With spelling and spacing unchanged, write out each line of the material.
##### Data extract
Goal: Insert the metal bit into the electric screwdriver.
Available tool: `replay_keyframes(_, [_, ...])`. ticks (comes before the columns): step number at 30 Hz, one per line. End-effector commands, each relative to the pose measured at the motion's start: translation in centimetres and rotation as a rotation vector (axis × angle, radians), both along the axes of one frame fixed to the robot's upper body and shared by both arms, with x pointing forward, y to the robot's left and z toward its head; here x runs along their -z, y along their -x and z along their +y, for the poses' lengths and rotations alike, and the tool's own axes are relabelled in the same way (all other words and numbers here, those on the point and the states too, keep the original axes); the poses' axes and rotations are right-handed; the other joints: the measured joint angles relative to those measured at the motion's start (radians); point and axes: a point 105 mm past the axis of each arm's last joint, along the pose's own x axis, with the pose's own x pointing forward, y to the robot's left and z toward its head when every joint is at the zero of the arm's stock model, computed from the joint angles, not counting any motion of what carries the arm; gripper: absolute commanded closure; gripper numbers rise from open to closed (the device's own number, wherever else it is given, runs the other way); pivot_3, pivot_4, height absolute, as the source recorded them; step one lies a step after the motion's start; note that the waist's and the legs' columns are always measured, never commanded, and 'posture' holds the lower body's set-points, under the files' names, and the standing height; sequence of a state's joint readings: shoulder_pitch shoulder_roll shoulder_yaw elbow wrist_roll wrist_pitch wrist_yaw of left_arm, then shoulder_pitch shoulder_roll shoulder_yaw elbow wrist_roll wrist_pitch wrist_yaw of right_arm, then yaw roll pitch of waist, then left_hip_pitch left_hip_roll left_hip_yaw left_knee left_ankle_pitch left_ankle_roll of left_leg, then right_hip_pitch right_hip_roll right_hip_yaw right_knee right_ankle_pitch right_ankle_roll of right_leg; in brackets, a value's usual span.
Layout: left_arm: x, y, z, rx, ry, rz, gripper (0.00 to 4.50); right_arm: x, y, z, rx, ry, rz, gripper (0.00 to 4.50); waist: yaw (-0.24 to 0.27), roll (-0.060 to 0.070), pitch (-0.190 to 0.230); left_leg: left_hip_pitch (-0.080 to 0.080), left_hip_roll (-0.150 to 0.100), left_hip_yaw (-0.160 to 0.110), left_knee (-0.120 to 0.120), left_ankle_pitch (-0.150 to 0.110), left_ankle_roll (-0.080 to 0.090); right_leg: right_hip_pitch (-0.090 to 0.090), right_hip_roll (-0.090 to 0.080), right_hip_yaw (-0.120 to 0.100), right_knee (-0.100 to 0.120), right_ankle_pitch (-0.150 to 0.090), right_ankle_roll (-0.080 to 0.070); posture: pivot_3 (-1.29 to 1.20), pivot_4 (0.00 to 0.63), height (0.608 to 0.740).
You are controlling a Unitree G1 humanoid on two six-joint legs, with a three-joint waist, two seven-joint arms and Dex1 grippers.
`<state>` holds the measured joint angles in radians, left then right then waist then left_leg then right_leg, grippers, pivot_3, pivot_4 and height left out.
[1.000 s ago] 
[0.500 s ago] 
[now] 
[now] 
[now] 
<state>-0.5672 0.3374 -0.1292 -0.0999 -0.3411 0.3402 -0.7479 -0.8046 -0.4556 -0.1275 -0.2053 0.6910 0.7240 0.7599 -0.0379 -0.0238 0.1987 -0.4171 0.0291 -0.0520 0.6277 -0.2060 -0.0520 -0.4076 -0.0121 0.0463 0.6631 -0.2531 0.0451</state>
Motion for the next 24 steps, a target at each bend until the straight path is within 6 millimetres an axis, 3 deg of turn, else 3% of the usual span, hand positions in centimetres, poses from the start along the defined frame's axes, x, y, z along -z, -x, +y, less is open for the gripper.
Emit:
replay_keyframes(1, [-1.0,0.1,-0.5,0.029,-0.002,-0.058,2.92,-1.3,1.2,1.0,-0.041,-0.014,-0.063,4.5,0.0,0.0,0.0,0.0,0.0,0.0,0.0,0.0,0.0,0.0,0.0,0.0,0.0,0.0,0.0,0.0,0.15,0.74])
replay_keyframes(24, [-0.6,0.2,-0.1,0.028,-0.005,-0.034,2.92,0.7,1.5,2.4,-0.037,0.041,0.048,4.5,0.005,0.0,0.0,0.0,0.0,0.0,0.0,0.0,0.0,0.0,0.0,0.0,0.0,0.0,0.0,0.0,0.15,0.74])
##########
> [Expected answer]
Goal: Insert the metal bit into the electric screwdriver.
Available tool: `replay_keyframes(_, [_, ...])`. ticks (comes before the columns): step number at 30 Hz, one per line. End-effector commands, each relative to the pose measured at the motion's start: translation in centimetres and rotation as a rotation vector (axis × angle, radians), both along the axes of one frame fixed to the robot's upper body and shared by both arms, with x pointing forward, y to the robot's left and z toward its head; here x runs along their -z, y along their -x and z along their +y, for the poses' lengths and rotations alike, and the tool's own axes are relabelled in the same way (all other words and numbers here, those on the point and the states too, keep the original axes); the poses' axes and rotations are right-handed; the other joints: the measured joint angles relative to those measured at the motion's start (radians); point and axes: a point 105 mm past the axis of each arm's last joint, along the pose's own x axis, with the pose's own x pointing forward, y to the robot's left and z toward its head when every joint is at the zero of the arm's stock model, computed from the joint angles, not counting any motion of what carries the arm; gripper: absolute commanded closure; gripper numbers rise from open to closed (the device's own number, wherever else it is given, runs the other way); pivot_3, pivot_4, height absolute, as the source recorded them; step one lies a step after the motion's start; note that the waist's and the legs' columns are always measured, never commanded, and 'posture' holds the lower body's set-points, under the files' names, and the standing height; sequence of a state's joint readings: shoulder_pitch shoulder_roll shoulder_yaw elbow wrist_roll wrist_pitch wrist_yaw of left_arm, then shoulder_pitch shoulder_roll shoulder_yaw elbow wrist_roll wrist_pitch wrist_yaw of right_arm, then yaw roll pitch of waist, then left_hip_pitch left_hip_roll left_hip_yaw left_knee left_ankle_pitch left_ankle_roll of left_leg, then right_hip_pitch right_hip_roll right_hip_yaw right_knee right_ankle_pitch right_ankle_roll of right_leg; in brackets, a value's usual span.
Layout: left_arm: x, y, z, rx, ry, rz, gripper (0.00 to 4.50); right_arm: x, y, z, rx, ry, rz, gripper (0.00 to 4.50); waist: yaw (-0.24 to 0.27), roll (-0.060 to 0.070), pitch (-0.190 to 0.230); left_leg: left_hip_pitch (-0.080 to 0.080), left_hip_roll (-0.150 to 0.100), left_hip_yaw (-0.160 to 0.110), left_knee (-0.120 to 0.120), left_ankle_pitch (-0.150 to 0.110), left_ankle_roll (-0.080 to 0.090); right_leg: right_hip_pitch (-0.090 to 0.090), right_hip_roll (-0.090 to 0.080), right_hip_yaw (-0.120 to 0.100), right_knee (-0.100 to 0.120), right_ankle_pitch (-0.150 to 0.090), right_ankle_roll (-0.080 to 0.070); posture: pivot_3 (-1.29 to 1.20), pivot_4 (0.00 to 0.63), height (0.608 to 0.740).
You are controlling a Unitree G1 humanoid on two six-joint legs, with a three-joint waist, two seven-joint arms and Dex1 grippers.
`<state>` holds the measured joint angles in radians, left then right then waist then left_leg then right_leg, grippers, pivot_3, pivot_4 and height left out.
[1.000 s ago] 
[0.500 s ago] 
[now] 
[now] 
[now] 
<state>-0.5672 0.3374 -0.1292 -0.0999 -0.3411 0.3402 -0.7479 -0.8046 -0.4556 -0.1275 -0.2053 0.6910 0.7240 0.7599 -0.0379 -0.0238 0.1987 -0.4171 0.0291 -0.0520 0.6277 -0.2060 -0.0520 -0.4076 -0.0121 0.0463 0.6631 -0.2531 0.0451</state>
Motion for the next 24 steps, a target at each bend until the straight path is within 6 millimetres an axis, 3 deg of turn, else 3% of the usual span, hand positions in centimetres, poses from the start along the defined frame's axes, x, y, z along -z, -x, +y, less is open for the gripper.
Emit:
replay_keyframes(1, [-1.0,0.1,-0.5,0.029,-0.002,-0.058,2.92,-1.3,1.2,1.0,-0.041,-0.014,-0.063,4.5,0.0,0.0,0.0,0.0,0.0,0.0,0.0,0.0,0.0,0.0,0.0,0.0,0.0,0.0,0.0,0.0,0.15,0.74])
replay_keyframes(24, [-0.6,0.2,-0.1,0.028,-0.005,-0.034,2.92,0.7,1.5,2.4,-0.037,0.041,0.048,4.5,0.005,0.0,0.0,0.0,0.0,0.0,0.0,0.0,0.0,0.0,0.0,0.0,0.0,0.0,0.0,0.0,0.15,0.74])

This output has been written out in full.